A Call to Bankruptcy

A Call to Bankruptcy

Poor

The purse

That bursts with weight,

That tinkles with coins,

That buys lands and builds,

Whose children yet starve

And lay unclad

In ill weather,

Whose currency flows

In stagnant currents

To none but his mouth alone.

Vain

The mind

That exalts the self

Worthier of honour

Above the rest

Of one’s kind,

What misdemeanour

Sticks

A foot in one’s pride – darkened path,

To trip, to strip, to maim, to shame.

Lost

The soul

Placed in the hands of vice,

A wager – forfeited –

To sate the yearnings

Of life’s flesh

And of one moment

Eternally lived.

Feeble

The hand

That plows alone,

That lifts alone,

Striking

Not the accord of league

With another well-meaning,

But holding

The dagger that stabs

A friend’s back.

Weak

The male

Too manly

– By his own reckoning –

To fall in love,

Too lacking in affection,

Too light of courage

To be a man

Of true strength

Faint

The heart

That pumps

Not the blood of purpose,

That beats

But not that the quick might dance

To the question:

“What shall I achieve

To-day?”

Blind

The eye

That sees

Not the promise

In the rising of the

morning star,

That looks

To the ills of the past

And never to

The splendour of

to-morrow.

When the morrow comes,

Which would you rather

Not be?

Be bankrupt of all above,

I say,

And bid fear give way to faith,

And live

The life you are destined to.



10 thoughts on “A Call to Bankruptcy” by Admin2 (@admin2)

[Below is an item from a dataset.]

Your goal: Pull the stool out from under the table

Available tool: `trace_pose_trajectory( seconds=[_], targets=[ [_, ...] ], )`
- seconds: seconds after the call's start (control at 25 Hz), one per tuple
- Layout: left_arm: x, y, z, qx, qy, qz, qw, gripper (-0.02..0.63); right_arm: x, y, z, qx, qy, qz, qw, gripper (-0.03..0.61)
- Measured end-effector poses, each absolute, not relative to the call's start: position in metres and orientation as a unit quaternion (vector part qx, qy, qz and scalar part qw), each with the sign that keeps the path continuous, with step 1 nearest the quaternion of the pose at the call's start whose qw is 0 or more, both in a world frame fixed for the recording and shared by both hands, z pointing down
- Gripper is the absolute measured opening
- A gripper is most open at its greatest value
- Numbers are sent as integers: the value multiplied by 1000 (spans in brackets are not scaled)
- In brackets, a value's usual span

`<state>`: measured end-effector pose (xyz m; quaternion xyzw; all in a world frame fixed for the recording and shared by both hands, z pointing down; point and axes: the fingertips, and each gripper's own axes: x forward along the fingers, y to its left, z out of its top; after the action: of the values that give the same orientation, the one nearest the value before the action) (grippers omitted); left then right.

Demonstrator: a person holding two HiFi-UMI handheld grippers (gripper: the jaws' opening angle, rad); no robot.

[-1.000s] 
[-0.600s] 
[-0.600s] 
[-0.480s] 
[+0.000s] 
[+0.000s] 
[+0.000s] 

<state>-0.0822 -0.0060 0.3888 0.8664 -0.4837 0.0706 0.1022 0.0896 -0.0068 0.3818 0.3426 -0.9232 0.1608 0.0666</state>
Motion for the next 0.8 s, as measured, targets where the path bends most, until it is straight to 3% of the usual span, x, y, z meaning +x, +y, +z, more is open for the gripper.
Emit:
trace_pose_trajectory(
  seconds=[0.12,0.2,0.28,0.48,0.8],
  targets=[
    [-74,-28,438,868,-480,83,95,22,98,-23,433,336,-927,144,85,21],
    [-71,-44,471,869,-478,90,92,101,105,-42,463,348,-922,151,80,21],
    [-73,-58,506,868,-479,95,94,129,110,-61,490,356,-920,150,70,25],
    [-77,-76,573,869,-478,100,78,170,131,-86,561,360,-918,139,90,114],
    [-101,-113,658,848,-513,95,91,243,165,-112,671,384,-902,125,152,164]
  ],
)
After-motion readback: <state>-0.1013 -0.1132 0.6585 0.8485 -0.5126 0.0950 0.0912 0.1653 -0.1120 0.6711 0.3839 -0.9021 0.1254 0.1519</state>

  1. Nice poem! Its poetic structure:
    Poor
    The purse

    Vain
    The mind

    Lost
    The soul
    …etc.

    Is quite interesting. Well, I would rather not be anyone.
    Keep it up!

  2. @Emmanuelpro, be not! Thanks for your comment.

  3. @Chime221, I can here you thinking.
    ‘Hmmmmmm.’ Wait a minute…..What are you thinking?

    1. Well, I was thinking that †ђξ poem reads nice.
      Then, I was also thinking that lines like these:
      Poor
      The purse…

      Vain
      The mind…

      Lost
      The soul…

      Blind
      The eye… etc………should be punctuated like:

      Poor,
      The purse…

      Vain,
      The mind…

      Lost,
      The soul…

      Blind,
      The eye… Bla bla bla.
      For easier catching of breath and sense making, thereby bringing out †ђξ whole beauty that †ђξ poem has.
      My thought though.

  4. You are a good poet. One of the best on this site. So far all your works are hype.

    Well done.

  5. Nice work, good connection bwt your ideas.

  6. @Chime221, now I know what ‘hmmmmmmm’ means. Thanks for your thought.
    Read it and stay alive o!
    Read it in such a way that you have time to breathe o!
    I beg if you.
    Thanks for your comment.

  7. O, @Hymar, from your lips!
    I’m honoured to know you think so of my writing.
    Thank you very much.
    I’ll try to sleep this night…when my head ‘de-swells.’LOL.
    Thanks again.

  8. @RonaldBellaz, thank you for dropping by and leaving your thoughts. Your thoughts are cherished.